Sollte die „schwarze Null“ am Jahresende Bestand haben, sei dies unter anderem der Ausgabendisziplin innerhalb der Verwaltung zu verdanken. In den Fachbereichen seien insgesamt 1,9 Millionen Euro weniger ausgegeben worden, als ursprünglich veranschlagt. „Ein Beweis, dass vernünftig mit der Ressource Geld umgegangen wird“, erklärte Uwe Kiesling. Der Kämmerer betonte jedoch, dass es sich bei den 1,9 Millionen Euro nicht ausschließlich um Einsparungen, sondern auch um Investitionsverschiebungen handele. Und Lippmann warnte: „Selbst wenn wir mit einem leichten Überschuss aus dem Haushaltsjahr 2012 herauskommen, haben wir genügend Millionen, die es abzutragen gilt.“
Für den 10. Oktober kündigte die Oberbürgermeisterin vor dem Rat die Vorstellung des Etatentwurfes für das Jahr 2013 an. Ohne weiter ins Detail zu gehen, rechnet Lippmann damit, dass das Zahlenwerk einen Fehlbetrag von acht bis zehn Millionen Euro ausweisen wird. „Das Haushaltssicherungskonzept 2013 erfordert ‚Butter bei die Fische‘, da es uns ein hohes Defizit beschert. Nicht zuletzt wegen der Sporthalle Nord“, so Lippmann. Selbst wenn die Stadt alle freiwilligen Leistungen einstellte, reichte das nicht aus, um den Etat auszugleichen. Die OB sprach sich jedoch dagegen aus, am Theater zu sparen. „Das ist ein wesentlicher Faktor der Wirtschaftsförderung“, begründete sie.

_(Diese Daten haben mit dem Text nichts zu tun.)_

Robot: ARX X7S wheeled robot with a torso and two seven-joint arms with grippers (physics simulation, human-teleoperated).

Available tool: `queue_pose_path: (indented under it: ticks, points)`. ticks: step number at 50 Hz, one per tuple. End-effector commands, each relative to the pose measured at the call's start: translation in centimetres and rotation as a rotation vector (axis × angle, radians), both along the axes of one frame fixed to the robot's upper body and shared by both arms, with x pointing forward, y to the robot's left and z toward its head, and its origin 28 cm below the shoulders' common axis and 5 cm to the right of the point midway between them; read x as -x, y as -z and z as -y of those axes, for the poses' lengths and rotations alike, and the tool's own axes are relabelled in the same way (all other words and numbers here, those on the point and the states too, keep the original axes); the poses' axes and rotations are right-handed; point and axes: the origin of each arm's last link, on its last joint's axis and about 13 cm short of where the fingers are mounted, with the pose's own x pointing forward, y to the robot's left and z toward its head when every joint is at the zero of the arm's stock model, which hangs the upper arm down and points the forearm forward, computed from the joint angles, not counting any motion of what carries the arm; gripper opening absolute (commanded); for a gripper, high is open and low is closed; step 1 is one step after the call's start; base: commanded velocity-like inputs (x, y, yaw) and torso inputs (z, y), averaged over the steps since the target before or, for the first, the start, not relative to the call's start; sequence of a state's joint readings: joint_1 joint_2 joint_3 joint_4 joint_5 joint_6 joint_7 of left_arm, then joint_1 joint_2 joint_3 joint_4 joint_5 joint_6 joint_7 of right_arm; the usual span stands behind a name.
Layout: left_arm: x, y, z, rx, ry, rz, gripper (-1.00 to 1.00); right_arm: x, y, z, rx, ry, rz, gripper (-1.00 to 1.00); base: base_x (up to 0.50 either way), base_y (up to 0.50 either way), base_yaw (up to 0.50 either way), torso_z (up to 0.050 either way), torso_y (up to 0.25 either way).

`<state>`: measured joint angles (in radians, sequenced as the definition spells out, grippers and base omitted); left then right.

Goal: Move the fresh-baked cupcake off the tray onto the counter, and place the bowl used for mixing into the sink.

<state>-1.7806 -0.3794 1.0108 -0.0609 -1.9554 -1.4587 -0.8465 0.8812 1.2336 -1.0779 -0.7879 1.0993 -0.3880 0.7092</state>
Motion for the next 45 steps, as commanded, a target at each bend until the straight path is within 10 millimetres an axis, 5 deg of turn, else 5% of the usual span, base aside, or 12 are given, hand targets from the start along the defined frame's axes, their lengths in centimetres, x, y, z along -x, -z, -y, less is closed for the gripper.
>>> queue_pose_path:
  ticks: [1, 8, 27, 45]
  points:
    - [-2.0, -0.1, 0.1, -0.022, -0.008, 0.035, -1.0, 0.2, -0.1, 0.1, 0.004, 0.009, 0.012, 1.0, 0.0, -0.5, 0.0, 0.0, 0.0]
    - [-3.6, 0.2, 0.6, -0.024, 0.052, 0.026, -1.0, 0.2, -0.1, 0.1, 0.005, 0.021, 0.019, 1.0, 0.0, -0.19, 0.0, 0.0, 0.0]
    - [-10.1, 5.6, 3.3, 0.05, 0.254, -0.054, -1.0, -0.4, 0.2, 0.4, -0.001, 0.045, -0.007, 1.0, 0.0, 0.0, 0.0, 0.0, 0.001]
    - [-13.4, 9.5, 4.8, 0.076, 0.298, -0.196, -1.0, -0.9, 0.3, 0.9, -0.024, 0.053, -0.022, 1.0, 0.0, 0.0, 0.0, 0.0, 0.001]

Während Claudio Griese (CDU) als Sprecher der aus Christdemokraten, Grünen und Unabhängigem bestehenden Mehrheitsgruppe die Ausgabendisziplin der Verwaltung ausdrücklich lobte, appellierte Hans Wilhelm Güsgen an den Gemeinschaftssinn bei den anstehenden Haushaltsberatungen. „Wir alle sind gefordert. Mit Peanuts kommen wir nicht weiter. Wir werden manches heiße Eisen anpacken müssen. Und egal, was wir machen – es wird der Bevölkerung wehtun“, erklärte der Liberale. Denn wenn bei den Ausgaben nicht mehr zu sparen sei, müssten die Einnahmen erhöht werden. Was nichts anderes heißt als steigende Gebühren.